+++ INFORMATION SUPPLIED

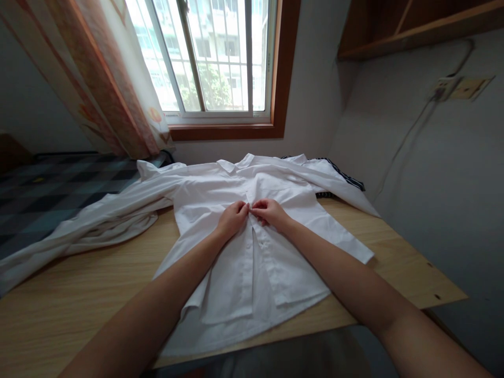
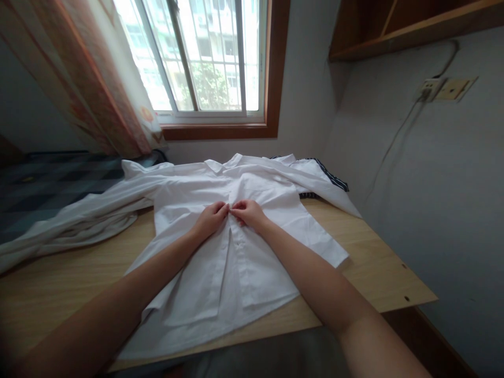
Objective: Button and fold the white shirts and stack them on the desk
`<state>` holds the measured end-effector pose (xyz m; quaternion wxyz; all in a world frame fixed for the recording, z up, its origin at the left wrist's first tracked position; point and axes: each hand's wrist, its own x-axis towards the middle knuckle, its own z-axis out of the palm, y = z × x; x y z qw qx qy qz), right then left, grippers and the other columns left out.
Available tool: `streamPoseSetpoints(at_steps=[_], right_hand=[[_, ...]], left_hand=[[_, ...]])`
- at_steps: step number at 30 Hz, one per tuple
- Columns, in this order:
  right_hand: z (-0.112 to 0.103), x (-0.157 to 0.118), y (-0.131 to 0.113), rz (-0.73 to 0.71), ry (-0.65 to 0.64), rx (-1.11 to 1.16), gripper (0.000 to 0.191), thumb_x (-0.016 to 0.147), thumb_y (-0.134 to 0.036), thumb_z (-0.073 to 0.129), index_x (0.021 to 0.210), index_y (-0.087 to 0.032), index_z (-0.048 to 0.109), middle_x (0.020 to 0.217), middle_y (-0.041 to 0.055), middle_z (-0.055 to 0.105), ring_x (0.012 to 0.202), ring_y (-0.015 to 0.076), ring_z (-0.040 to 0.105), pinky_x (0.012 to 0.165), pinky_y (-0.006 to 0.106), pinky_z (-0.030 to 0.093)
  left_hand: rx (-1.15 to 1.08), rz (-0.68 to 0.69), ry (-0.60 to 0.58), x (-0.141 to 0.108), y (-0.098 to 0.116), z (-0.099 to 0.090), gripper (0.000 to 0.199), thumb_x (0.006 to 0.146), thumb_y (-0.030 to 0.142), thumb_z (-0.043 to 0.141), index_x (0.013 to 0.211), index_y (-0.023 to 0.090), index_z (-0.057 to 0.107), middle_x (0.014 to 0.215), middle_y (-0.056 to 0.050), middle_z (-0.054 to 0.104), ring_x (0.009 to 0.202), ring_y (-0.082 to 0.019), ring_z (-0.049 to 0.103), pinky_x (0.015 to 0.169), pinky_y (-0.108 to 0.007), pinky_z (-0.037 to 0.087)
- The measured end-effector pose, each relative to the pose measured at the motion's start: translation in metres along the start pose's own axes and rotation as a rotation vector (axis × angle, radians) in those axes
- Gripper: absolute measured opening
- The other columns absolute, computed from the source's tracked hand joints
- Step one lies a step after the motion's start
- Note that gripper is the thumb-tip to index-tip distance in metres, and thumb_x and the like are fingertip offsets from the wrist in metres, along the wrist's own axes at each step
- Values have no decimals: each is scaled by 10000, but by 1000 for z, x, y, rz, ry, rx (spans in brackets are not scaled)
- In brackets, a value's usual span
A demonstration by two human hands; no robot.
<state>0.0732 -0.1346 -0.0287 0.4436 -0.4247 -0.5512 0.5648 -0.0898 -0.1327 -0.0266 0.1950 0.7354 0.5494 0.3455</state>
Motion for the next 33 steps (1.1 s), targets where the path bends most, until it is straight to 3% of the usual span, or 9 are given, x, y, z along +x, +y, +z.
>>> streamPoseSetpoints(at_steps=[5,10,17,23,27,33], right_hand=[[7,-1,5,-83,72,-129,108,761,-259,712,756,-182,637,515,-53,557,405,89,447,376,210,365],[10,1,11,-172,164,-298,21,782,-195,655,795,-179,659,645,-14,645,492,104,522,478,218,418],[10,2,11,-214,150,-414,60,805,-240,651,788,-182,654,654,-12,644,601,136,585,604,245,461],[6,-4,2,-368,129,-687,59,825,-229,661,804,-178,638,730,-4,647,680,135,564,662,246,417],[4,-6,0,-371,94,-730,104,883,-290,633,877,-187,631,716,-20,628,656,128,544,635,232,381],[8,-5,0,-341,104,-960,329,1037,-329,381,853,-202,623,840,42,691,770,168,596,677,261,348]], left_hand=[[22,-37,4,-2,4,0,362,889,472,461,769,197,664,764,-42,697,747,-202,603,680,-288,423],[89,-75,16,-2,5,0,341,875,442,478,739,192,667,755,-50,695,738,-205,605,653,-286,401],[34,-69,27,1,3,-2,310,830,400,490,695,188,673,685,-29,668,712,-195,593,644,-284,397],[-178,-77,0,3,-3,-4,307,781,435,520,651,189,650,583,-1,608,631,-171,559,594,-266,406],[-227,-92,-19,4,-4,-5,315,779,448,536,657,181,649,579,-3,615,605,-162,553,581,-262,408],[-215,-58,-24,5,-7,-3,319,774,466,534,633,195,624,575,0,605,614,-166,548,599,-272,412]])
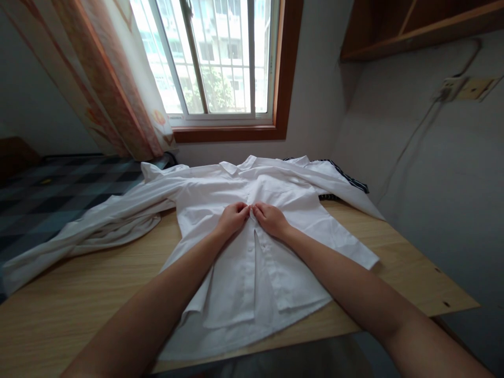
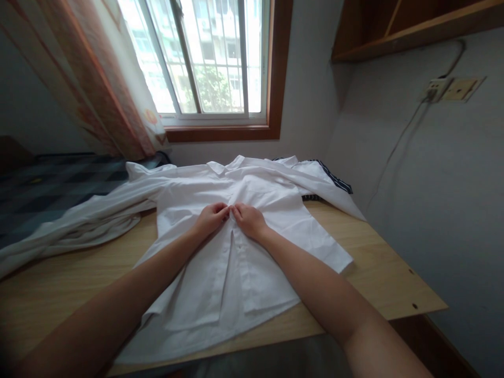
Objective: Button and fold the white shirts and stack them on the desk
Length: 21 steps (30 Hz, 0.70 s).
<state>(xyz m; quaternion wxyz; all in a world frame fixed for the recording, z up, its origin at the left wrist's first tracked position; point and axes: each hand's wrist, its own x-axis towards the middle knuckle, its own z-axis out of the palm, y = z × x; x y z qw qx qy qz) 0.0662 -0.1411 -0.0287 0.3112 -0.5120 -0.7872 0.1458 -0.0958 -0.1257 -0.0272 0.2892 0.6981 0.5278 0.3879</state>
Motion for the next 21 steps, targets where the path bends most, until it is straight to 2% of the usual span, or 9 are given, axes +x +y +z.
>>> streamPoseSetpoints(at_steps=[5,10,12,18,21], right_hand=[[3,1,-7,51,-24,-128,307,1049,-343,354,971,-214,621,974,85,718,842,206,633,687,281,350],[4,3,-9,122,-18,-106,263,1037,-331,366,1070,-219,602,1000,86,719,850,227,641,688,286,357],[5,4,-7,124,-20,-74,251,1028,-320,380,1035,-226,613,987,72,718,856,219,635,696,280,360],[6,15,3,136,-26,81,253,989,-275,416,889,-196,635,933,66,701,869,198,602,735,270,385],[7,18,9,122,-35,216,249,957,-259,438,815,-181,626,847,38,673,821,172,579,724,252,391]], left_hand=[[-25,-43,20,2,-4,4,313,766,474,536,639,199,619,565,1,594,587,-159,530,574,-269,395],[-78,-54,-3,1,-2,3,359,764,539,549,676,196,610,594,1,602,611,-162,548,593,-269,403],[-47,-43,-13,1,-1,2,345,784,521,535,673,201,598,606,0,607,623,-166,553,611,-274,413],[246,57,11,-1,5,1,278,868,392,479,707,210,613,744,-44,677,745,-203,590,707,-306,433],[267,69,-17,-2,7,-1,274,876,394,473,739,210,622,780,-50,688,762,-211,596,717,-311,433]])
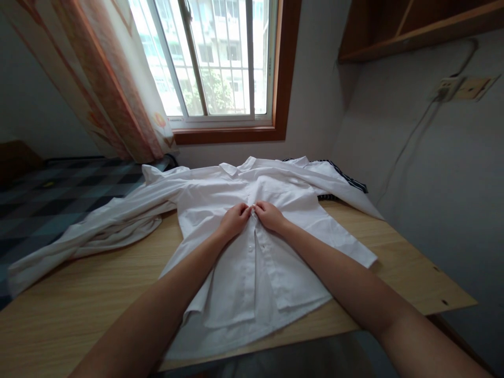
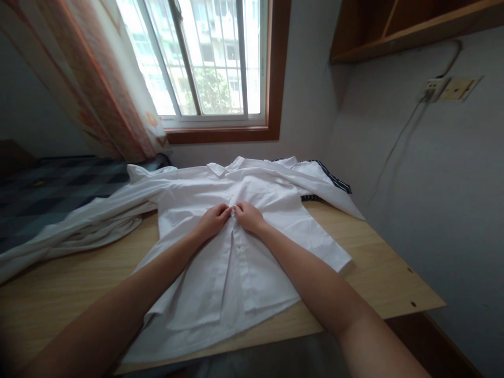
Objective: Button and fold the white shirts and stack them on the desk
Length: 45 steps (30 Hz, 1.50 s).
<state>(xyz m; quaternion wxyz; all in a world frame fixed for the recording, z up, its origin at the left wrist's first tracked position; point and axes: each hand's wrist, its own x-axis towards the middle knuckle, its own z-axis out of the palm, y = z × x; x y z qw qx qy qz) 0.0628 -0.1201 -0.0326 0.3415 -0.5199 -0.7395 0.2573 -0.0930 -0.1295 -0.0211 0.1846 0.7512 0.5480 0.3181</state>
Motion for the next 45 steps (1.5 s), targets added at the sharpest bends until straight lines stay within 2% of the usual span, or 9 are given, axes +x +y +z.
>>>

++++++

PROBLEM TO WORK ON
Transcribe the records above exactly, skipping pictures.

ANSWER TO THE EXERCISE
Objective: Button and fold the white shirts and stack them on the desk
`<state>` holds the measured end-effector pose (xyz m; quaternion wxyz; all in a world frame fixed for the recording, z up, its origin at the left wrist's first tracked position; point and axes: each hand's wrist, its own x-axis towards the middle knuckle, its own z-axis out of the palm, y = z × x; x y z qw qx qy qz), right then left, grippers and the other columns left out.
Available tool: `streamPoseSetpoints(at_steps=[_], right_hand=[[_, ...]], left_hand=[[_, ...]])`
- at_steps: step number at 30 Hz, one per tuple
- Columns, in this order:
  right_hand: z (-0.112 to 0.103), x (-0.157 to 0.118), y (-0.131 to 0.113), rz (-0.73 to 0.71), ry (-0.65 to 0.64), rx (-1.11 to 1.16), gripper (0.000 to 0.191), thumb_x (-0.016 to 0.147), thumb_y (-0.134 to 0.036), thumb_z (-0.073 to 0.129), index_x (0.021 to 0.210), index_y (-0.087 to 0.032), index_z (-0.048 to 0.109), middle_x (0.020 to 0.217), middle_y (-0.041 to 0.055), middle_z (-0.055 to 0.105), ring_x (0.012 to 0.202), ring_y (-0.015 to 0.076), ring_z (-0.040 to 0.105), pinky_x (0.012 to 0.165), pinky_y (-0.006 to 0.106), pinky_z (-0.030 to 0.093)
  left_hand: rx (-1.15 to 1.08), rz (-0.68 to 0.69), ry (-0.60 to 0.58), x (-0.141 to 0.108), y (-0.098 to 0.116), z (-0.099 to 0.090), gripper (0.000 to 0.199), thumb_x (0.006 to 0.146), thumb_y (-0.030 to 0.142), thumb_z (-0.043 to 0.141), index_x (0.013 to 0.211), index_y (-0.023 to 0.090), index_z (-0.057 to 0.107), middle_x (0.014 to 0.215), middle_y (-0.056 to 0.050), middle_z (-0.054 to 0.104), ring_x (0.009 to 0.202), ring_y (-0.082 to 0.019), ring_z (-0.049 to 0.103), pinky_x (0.015 to 0.169), pinky_y (-0.108 to 0.007), pinky_z (-0.037 to 0.087)
- The measured end-effector pose, each relative to the pose measured at the motion's start: translation in metres along the start pose's own axes and rotation as a rotation vector (axis × angle, radians) in those axes
- Gripper: absolute measured opening
- The other columns absolute, computed from the source's tracked hand joints
- Step one lies a step after the motion's start
- Note that gripper is the thumb-tip to index-tip distance in metres, and thumb_x and the like are fingertip offsets from the wrist in metres, along the wrist's own axes at each step
- Values have no decimals: each is scaled by 10000, but by 1000 for z, x, y, rz, ry, rx (spans in brackets are not scaled)
- In brackets, a value's usual span
A demonstration by two human hands; no robot.
<state>0.0732 -0.1346 -0.0287 0.4436 -0.4247 -0.5512 0.5648 -0.0898 -0.1327 -0.0266 0.1950 0.7354 0.5494 0.3455</state>
Motion for the next 33 steps (1.1 s), targets where the path bends most, until it is straight to 3% of the usual span, or 9 are given, x, y, z along +x, +y, +z.
>>> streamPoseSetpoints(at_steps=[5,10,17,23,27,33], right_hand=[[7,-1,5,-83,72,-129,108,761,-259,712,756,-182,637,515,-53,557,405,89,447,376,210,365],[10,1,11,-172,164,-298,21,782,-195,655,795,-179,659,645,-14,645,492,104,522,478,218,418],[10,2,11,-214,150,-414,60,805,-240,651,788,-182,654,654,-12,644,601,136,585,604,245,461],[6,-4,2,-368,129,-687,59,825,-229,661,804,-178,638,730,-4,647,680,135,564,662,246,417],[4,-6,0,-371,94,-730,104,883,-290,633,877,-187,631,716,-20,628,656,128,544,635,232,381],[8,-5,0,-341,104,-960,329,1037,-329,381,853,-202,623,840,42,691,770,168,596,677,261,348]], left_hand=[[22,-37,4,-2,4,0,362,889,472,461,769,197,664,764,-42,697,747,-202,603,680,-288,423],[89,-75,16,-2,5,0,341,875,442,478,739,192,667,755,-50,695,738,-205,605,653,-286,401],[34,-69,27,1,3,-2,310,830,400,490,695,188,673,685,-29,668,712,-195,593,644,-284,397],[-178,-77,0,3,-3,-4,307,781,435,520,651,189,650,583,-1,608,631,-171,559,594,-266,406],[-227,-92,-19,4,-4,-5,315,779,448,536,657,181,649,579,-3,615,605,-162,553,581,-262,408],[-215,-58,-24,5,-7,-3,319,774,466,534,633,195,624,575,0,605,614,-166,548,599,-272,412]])
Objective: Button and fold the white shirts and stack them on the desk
Length: 21 steps (30 Hz, 0.70 s).
<state>(xyz m; quaternion wxyz; all in a world frame fixed for the recording, z up, its origin at the left wrist's first tracked position; point and axes: each hand's wrist, its own x-axis towards the middle knuckle, its own z-axis out of the palm, y = z × x; x y z qw qx qy qz) 0.0662 -0.1411 -0.0287 0.3112 -0.5120 -0.7872 0.1458 -0.0958 -0.1257 -0.0272 0.2892 0.6981 0.5278 0.3879</state>
Motion for the next 21 steps, targets where the path bends most, until it is straight to 2% of the usual span, or 9 are given, axes +x +y +z.
>>> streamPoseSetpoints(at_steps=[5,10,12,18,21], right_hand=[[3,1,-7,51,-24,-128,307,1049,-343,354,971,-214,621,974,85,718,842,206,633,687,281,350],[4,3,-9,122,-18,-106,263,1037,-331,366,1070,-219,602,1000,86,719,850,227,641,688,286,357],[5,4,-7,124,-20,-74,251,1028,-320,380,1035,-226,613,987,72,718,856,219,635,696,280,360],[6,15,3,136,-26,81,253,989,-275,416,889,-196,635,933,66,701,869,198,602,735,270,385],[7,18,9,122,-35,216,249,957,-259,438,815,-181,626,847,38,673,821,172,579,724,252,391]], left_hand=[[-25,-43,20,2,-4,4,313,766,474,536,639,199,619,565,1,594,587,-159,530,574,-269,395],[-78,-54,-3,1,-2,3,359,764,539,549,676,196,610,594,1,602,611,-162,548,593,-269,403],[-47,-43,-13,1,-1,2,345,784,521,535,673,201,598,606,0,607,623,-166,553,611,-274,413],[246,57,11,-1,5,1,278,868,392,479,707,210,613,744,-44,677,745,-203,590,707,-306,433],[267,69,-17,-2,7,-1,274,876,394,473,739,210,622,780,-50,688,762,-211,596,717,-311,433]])
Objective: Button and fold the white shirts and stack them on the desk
Length: 45 steps (30 Hz, 1.50 s).
<state>(xyz m; quaternion wxyz; all in a world frame fixed for the recording, z up, its origin at the left wrist's first tracked position; point and axes: each hand's wrist, its own x-axis towards the middle knuckle, its own z-axis out of the palm, y = z × x; x y z qw qx qy qz) 0.0628 -0.1201 -0.0326 0.3415 -0.5199 -0.7395 0.2573 -0.0930 -0.1295 -0.0211 0.1846 0.7512 0.5480 0.3181</state>
Motion for the next 45 steps (1.5 s), targets added at the sharpest bends until straight lines stay within 2% of the usual span, or 9 are given, axes +x +y +z.
>>>

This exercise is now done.